### What needs to be done
Return the listing below exactly as it stands. Pictures stay out.

---+---

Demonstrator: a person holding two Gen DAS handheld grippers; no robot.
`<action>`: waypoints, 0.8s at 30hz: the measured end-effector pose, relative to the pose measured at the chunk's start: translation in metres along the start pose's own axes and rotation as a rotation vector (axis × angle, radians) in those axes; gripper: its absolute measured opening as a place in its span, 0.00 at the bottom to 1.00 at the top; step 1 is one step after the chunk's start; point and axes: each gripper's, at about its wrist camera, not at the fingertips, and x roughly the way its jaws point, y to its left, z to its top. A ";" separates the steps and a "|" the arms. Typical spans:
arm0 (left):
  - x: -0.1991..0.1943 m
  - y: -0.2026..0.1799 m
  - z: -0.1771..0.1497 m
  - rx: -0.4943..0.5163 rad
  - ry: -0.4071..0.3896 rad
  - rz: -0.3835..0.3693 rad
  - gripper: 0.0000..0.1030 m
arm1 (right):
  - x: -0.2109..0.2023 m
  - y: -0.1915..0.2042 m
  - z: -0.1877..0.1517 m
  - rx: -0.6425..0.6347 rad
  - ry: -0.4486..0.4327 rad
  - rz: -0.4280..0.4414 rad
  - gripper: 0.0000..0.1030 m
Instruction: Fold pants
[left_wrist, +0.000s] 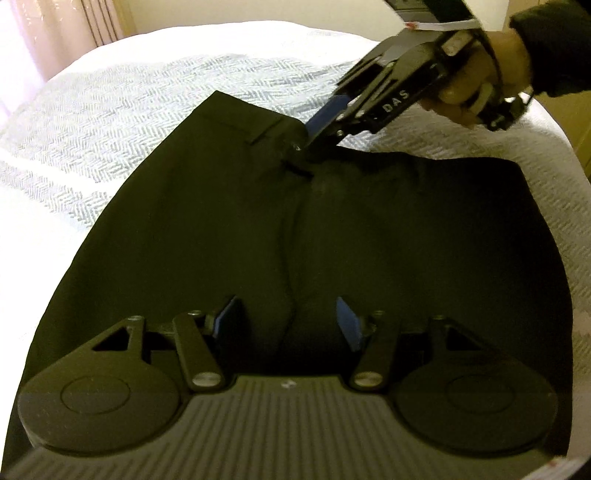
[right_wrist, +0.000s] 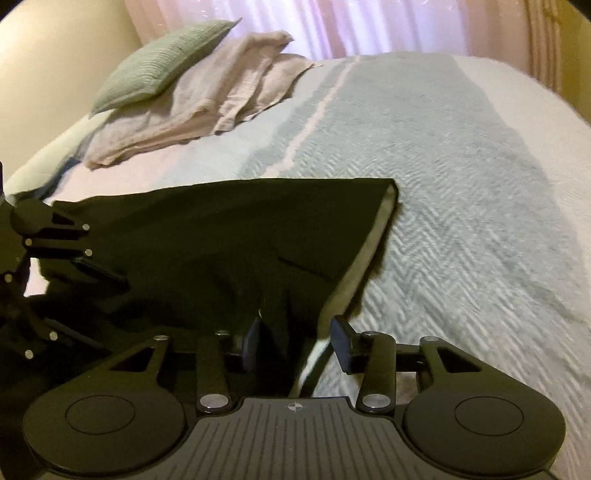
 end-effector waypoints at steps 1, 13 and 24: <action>0.000 0.001 0.000 0.000 -0.001 0.000 0.54 | 0.001 -0.004 0.000 0.009 -0.002 0.033 0.39; -0.001 0.010 0.001 0.014 -0.008 0.020 0.56 | 0.002 -0.032 -0.008 0.132 0.071 0.212 0.36; -0.003 0.008 0.018 0.063 -0.046 -0.001 0.57 | -0.049 -0.038 0.000 0.250 0.213 0.259 0.00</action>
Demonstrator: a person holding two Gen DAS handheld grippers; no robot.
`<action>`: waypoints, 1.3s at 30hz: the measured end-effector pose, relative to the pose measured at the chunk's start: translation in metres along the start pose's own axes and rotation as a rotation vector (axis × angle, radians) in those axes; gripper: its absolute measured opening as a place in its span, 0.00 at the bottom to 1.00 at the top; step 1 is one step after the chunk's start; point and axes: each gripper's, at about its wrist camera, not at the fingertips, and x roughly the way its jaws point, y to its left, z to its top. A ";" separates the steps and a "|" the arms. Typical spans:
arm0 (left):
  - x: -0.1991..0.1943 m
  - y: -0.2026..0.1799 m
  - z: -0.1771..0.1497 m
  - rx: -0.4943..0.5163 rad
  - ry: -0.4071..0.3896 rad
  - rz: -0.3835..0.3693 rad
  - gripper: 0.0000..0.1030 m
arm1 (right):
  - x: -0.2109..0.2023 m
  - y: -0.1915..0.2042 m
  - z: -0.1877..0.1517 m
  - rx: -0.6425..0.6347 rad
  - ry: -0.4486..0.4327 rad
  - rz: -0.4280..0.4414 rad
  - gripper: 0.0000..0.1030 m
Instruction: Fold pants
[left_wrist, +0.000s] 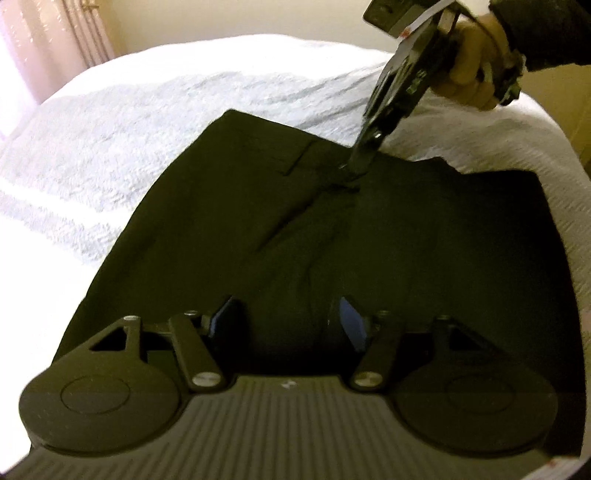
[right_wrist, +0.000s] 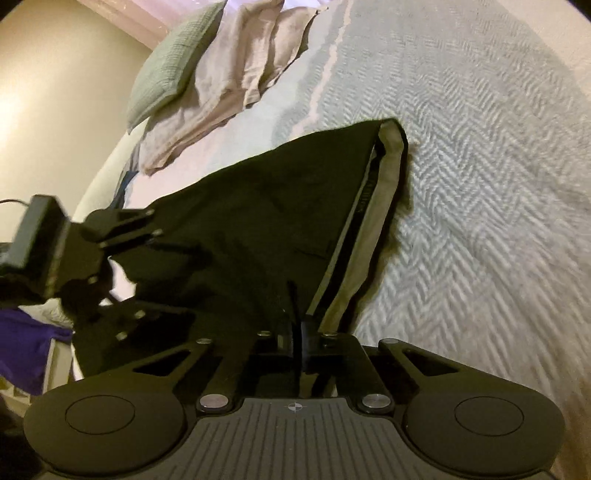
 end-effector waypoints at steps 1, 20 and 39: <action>0.001 0.000 0.001 0.002 -0.004 -0.005 0.57 | 0.001 0.001 0.000 0.001 0.003 -0.017 0.00; -0.070 0.006 -0.077 -0.148 0.077 0.102 0.56 | 0.048 0.131 -0.014 -0.257 -0.096 -0.314 0.23; -0.164 0.002 -0.188 -0.383 0.089 0.281 0.56 | 0.071 0.176 -0.009 -0.200 -0.033 -0.443 0.34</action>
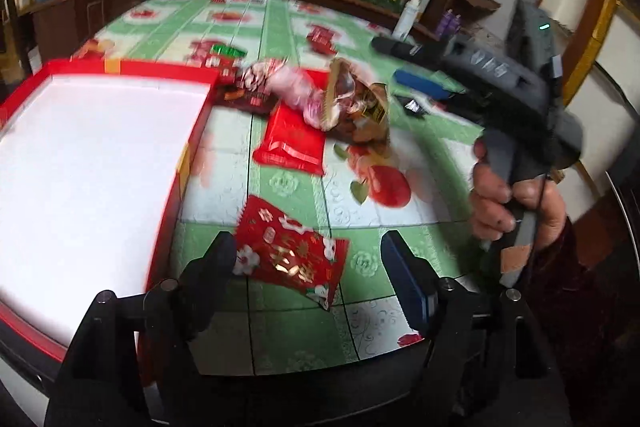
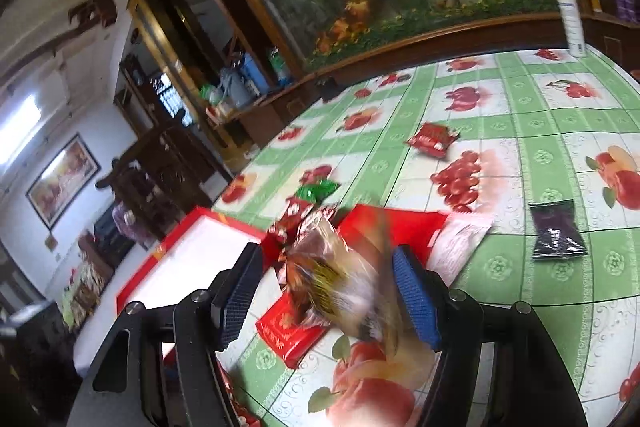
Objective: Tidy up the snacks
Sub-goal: 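Carry both packets over the white box and open both grippers to drop them, then grasp the dark purple packet with the right gripper while the left grasps the pink Lotso packet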
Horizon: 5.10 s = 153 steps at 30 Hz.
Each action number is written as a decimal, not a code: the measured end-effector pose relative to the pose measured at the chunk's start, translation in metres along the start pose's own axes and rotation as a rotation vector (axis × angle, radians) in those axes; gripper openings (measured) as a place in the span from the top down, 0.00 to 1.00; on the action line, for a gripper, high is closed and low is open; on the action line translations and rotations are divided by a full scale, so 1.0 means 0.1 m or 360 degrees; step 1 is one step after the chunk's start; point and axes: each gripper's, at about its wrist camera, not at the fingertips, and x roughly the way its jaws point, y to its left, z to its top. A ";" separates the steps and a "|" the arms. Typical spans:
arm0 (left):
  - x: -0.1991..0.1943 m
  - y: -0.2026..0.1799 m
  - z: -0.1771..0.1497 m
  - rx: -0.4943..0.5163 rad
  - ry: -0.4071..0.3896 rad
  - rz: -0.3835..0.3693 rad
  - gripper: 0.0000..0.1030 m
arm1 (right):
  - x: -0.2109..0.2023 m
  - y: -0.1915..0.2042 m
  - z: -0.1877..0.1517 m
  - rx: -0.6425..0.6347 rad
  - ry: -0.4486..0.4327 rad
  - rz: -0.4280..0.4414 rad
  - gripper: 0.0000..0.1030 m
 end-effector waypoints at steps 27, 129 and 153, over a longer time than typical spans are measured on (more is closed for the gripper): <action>0.35 -0.28 0.01 0.0317 0.0014 0.0099 0.55 | 0.39 -0.31 -0.20 0.0278 0.0475 -0.0054 0.29; 0.53 0.24 1.06 -0.0125 -0.0006 0.0000 0.29 | 0.38 -0.97 0.23 -0.0088 0.0404 -0.1065 0.58; 0.96 0.24 1.17 -0.0214 0.0088 0.0201 0.64 | 0.42 -0.88 0.21 -0.0103 0.0441 -0.0967 0.60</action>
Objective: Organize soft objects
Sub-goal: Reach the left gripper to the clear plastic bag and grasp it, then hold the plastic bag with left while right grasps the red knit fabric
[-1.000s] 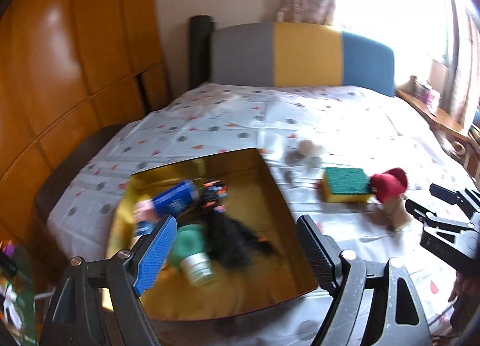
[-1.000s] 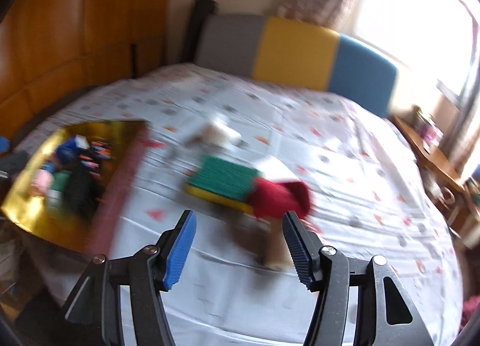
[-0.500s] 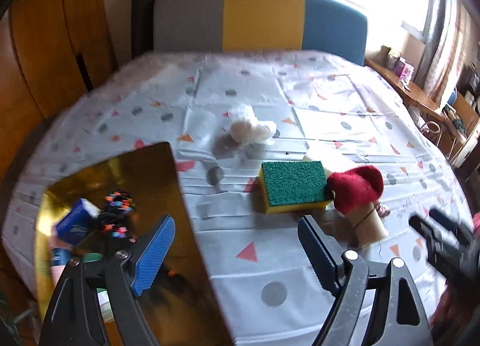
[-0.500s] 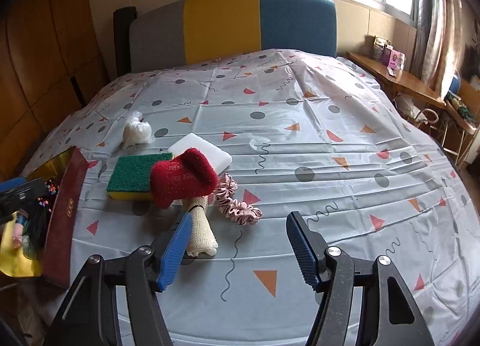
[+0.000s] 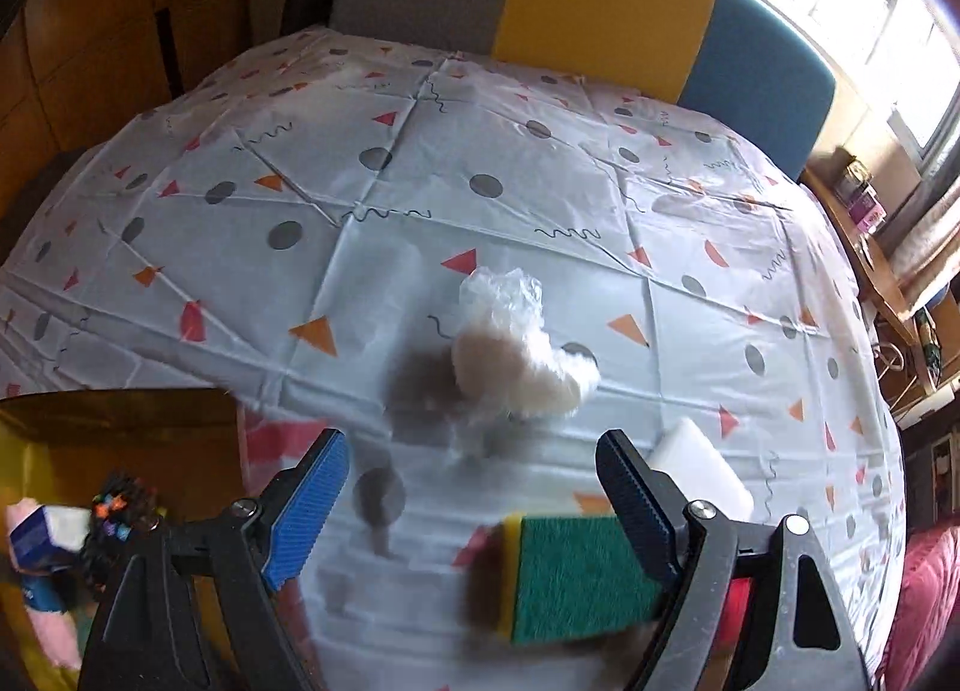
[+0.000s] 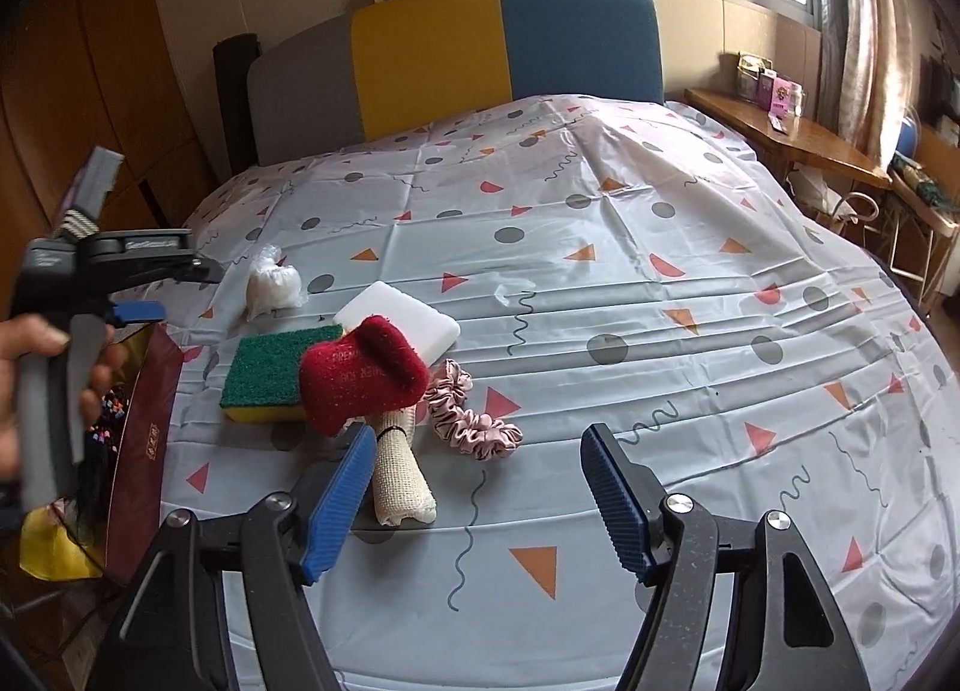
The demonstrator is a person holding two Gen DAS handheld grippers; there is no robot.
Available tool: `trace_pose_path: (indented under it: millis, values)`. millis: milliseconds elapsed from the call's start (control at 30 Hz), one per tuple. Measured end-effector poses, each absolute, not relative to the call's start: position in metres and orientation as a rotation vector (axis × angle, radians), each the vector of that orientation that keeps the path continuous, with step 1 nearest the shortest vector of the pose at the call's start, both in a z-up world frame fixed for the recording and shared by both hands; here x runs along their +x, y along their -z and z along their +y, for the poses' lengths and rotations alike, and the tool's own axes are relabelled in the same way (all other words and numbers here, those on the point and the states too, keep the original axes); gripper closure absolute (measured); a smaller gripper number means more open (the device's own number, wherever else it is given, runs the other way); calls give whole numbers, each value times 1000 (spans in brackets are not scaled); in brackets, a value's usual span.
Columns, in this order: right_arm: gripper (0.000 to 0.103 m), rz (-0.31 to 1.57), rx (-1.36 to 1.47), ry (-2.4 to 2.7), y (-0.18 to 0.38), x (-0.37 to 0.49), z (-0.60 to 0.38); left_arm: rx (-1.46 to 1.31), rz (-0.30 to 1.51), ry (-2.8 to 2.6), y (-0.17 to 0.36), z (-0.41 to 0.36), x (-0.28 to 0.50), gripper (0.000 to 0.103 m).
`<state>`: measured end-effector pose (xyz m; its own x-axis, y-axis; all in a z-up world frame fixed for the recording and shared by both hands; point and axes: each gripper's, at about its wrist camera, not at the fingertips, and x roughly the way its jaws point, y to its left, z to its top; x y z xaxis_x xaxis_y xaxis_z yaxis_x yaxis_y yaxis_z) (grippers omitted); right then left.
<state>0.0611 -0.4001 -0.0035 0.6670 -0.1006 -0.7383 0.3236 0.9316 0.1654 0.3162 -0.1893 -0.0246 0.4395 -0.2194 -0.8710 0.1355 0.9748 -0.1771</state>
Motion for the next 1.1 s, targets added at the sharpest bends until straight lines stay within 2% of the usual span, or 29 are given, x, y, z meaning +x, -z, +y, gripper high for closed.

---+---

### Reply to the exercise
Demonstrator: a person holding two Gen DAS handheld grippers; no robot.
`<action>`: waypoints, 0.8s at 30hz: the measured end-effector pose, relative to the pose measured at the chunk's start: translation in metres along the start pose's own axes and rotation as a rotation vector (axis × angle, radians) in those axes; gripper: its absolute measured opening as a place in its span, 0.00 at the bottom to 1.00 at the top; step 1 is one step after the chunk's start; point and axes: each gripper's, at about its wrist camera, not at the fingertips, and x roughly the way its jaws point, y to its left, z to its top. A ";" separates the steps and a "|" the arms. Typical spans:
arm0 (left):
  - x: -0.1991..0.1943 m
  - y: -0.2026..0.1799 m
  - z: -0.1771..0.1497 m
  - rx: -0.4943..0.5163 rad
  - ry: -0.4071..0.3896 rad
  - rz: -0.3835..0.3693 rad
  - gripper: 0.0000..0.1030 m
arm1 (right):
  - x: -0.2109..0.2023 m
  - y: -0.1915..0.2042 m
  - z: -0.1877..0.1517 m
  - rx: -0.6425..0.6347 rad
  - ry: -0.4486..0.4327 rad
  - rz: -0.4280..0.4414 rad
  - gripper: 0.0000..0.1030 m
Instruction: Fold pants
[left_wrist, +0.000s] 
[right_wrist, +0.000s] 
 end-effector waypoints at steps 1, 13 and 24: <action>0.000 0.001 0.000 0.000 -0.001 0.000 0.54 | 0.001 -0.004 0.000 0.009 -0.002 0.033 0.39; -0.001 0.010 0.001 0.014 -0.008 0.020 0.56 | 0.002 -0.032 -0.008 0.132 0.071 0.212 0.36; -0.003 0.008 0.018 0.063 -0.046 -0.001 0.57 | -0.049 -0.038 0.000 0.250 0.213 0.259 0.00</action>
Demonstrator: a person holding two Gen DAS handheld grippers; no robot.
`<action>`: waypoints, 1.3s at 30hz: the measured end-effector pose, relative to the pose measured at the chunk's start: translation in metres along the start pose's own axes and rotation as a rotation vector (axis × angle, radians) in those axes; gripper: its absolute measured opening as a place in its span, 0.00 at the bottom to 1.00 at the top; step 1 is one step after the chunk's start; point and axes: each gripper's, at about its wrist camera, not at the fingertips, and x roughly the way its jaws point, y to its left, z to its top. A ";" separates the steps and a "|" the arms. Typical spans:
arm0 (left):
  - x: -0.1991..0.1943 m
  - y: -0.2026..0.1799 m
  - z: -0.1771..0.1497 m
  - rx: -0.4943..0.5163 rad
  - ry: -0.4071..0.3896 rad
  - rz: -0.3835..0.3693 rad
  - gripper: 0.0000..0.1030 m
arm1 (right):
  - x: -0.2109..0.2023 m
  - y: -0.1915..0.2042 m
  - z: -0.1877..0.1517 m
  - rx: -0.6425..0.6347 rad
  - ry: -0.4486..0.4327 rad
  - rz: -0.4280..0.4414 rad
  - gripper: 0.0000..0.1030 m
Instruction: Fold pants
[left_wrist, +0.000s] 
[right_wrist, +0.000s] 
 end-effector waypoints at steps 1, 20 and 39: <action>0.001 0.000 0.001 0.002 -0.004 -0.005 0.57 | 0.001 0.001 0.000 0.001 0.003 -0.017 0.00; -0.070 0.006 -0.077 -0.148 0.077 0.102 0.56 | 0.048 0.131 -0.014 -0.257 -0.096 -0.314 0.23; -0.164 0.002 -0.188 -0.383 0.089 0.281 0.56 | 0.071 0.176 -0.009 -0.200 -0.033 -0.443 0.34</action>
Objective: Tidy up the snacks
Sub-goal: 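Carry both packets over the white box and open both grippers to drop them, then grasp the dark purple packet with the right gripper while the left grasps the pink Lotso packet
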Horizon: 5.10 s = 153 steps at 30 Hz.
Each action number is written as a decimal, not a code: the measured end-effector pose relative to the pose measured at the chunk's start, translation in metres along the start pose's own axes and rotation as a rotation vector (axis × angle, radians) in those axes; gripper openings (measured) as a place in the span from the top down, 0.00 to 1.00; on the action line, for a gripper, high is closed and low is open; on the action line translations and rotations are divided by a full scale, so 1.0 means 0.1 m or 360 degrees; step 1 is one step after the chunk's start; point and axes: each gripper's, at about its wrist camera, not at the fingertips, and x roughly the way its jaws point, y to its left, z to its top. A ";" separates the steps and a "|" the arms. Typical spans:
arm0 (left):
  - x: -0.1991..0.1943 m
  - y: -0.2026..0.1799 m
  - z: -0.1771..0.1497 m
  - rx: -0.4943..0.5163 rad
  - ry: -0.4071..0.3896 rad
  - rz: -0.3835..0.3693 rad
  - gripper: 0.0000..0.1030 m
arm1 (right):
  - x: -0.2109..0.2023 m
  - y: -0.1915..0.2042 m
  - z: -0.1877..0.1517 m
  - rx: -0.6425..0.6347 rad
  - ry: -0.4486..0.4327 rad
  - rz: -0.4280..0.4414 rad
  - gripper: 0.0000..0.1030 m
 end-effector waypoints at steps 27, 129 and 153, over a longer time than typical spans are measured on (more is closed for the gripper): <action>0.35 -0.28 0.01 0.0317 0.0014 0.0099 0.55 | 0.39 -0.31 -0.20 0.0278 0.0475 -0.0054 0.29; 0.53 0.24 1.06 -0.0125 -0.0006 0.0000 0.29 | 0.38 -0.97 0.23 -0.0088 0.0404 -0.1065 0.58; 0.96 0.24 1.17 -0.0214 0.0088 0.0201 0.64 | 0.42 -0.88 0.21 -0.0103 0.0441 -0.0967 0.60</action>
Objective: Organize soft objects
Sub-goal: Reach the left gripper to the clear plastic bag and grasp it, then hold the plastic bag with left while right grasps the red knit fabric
[-1.000s] 
[-1.000s] 
[-0.500s] 
[-0.500s] 
[+0.000s] 
[+0.000s] 
The demonstrator is a person holding two Gen DAS handheld grippers; there is no robot.
Available tool: `trace_pose_path: (indented under it: millis, values)`. millis: milliseconds elapsed from the call's start (control at 30 Hz), one per tuple. Measured end-effector poses, each absolute, not relative to the call's start: position in metres and orientation as a rotation vector (axis × angle, radians), each the vector of that orientation that keeps the path continuous, with step 1 nearest the shortest vector of the pose at the call's start, both in a z-up world frame fixed for the recording and shared by both hands; here x runs along their +x, y along their -z and z along their +y, for the poses' lengths and rotations alike, and the tool's own axes are relabelled in the same way (all other words and numbers here, those on the point and the states too, keep the original axes); gripper closure absolute (measured); a smaller gripper number means more open (the device's own number, wherever else it is given, runs the other way); calls give whole numbers, each value times 1000 (spans in brackets are not scaled); in brackets, a value's usual span.
Columns, in this order: right_arm: gripper (0.000 to 0.103 m), rz (-0.31 to 1.57), rx (-1.36 to 1.47), ry (-2.4 to 2.7), y (-0.18 to 0.38), x (-0.37 to 0.49), z (-0.60 to 0.38); left_arm: rx (-1.46 to 1.31), rz (-0.30 to 1.51), ry (-2.8 to 2.6), y (-0.17 to 0.36), z (-0.41 to 0.36), x (-0.28 to 0.50), gripper (0.000 to 0.103 m).
`<state>`: measured end-effector pose (xyz m; its own x-axis, y-axis; all in a z-up world frame fixed for the recording and shared by both hands; point and axes: each gripper's, at about its wrist camera, not at the fingertips, and x roughly the way its jaws point, y to its left, z to its top; x y z xaxis_x xaxis_y xaxis_z yaxis_x yaxis_y yaxis_z) (grippers omitted); right then left.
<state>0.0611 -0.4001 -0.0035 0.6670 -0.1006 -0.7383 0.3236 0.9316 0.1654 0.3162 -0.1893 -0.0246 0.4395 -0.2194 -0.8710 0.1355 0.9748 -0.1771</state>
Motion for the next 1.1 s, targets added at the sharpest bends until straight lines stay within 2% of the usual span, or 29 are given, x, y, z meaning +x, -z, +y, gripper high for closed.

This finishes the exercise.